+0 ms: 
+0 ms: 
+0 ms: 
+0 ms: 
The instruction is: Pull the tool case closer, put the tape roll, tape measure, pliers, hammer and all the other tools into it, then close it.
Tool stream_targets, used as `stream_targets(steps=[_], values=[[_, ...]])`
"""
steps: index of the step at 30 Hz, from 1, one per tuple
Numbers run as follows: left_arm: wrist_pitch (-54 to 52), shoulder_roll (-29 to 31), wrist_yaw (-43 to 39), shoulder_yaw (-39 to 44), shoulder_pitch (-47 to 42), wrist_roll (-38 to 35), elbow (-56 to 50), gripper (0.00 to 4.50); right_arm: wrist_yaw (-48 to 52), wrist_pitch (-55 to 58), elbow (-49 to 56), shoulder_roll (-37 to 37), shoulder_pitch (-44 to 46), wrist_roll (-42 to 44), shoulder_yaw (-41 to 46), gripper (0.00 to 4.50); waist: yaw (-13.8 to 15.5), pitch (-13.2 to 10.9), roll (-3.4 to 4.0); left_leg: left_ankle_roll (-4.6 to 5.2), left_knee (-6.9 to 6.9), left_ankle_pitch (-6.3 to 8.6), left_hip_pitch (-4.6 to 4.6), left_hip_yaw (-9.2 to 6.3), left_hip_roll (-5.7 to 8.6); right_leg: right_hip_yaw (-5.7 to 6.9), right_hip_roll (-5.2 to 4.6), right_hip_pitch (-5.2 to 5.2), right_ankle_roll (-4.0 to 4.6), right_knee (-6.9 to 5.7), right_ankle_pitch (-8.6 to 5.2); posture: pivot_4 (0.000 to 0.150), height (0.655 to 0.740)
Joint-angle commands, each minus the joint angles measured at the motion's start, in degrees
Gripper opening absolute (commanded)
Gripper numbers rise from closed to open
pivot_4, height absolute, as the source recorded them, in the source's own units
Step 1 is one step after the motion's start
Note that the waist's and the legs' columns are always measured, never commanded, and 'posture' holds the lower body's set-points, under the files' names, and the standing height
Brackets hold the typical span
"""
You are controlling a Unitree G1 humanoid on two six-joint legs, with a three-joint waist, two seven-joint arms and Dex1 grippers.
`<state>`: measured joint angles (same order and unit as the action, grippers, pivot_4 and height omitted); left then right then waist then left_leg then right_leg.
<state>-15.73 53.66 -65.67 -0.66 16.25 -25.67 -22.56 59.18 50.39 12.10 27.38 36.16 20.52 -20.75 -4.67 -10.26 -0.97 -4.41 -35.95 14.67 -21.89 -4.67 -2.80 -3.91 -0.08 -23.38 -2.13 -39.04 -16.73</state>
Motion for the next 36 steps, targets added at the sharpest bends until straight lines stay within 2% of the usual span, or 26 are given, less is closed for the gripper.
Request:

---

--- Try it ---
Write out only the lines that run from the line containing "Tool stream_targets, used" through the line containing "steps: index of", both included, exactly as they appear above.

--- Solution to the problem ---
Tool stream_targets, used as `stream_targets(steps=[_], values=[[_, ...]])`
"""
steps: index of the step at 30 Hz, from 1, one per tuple

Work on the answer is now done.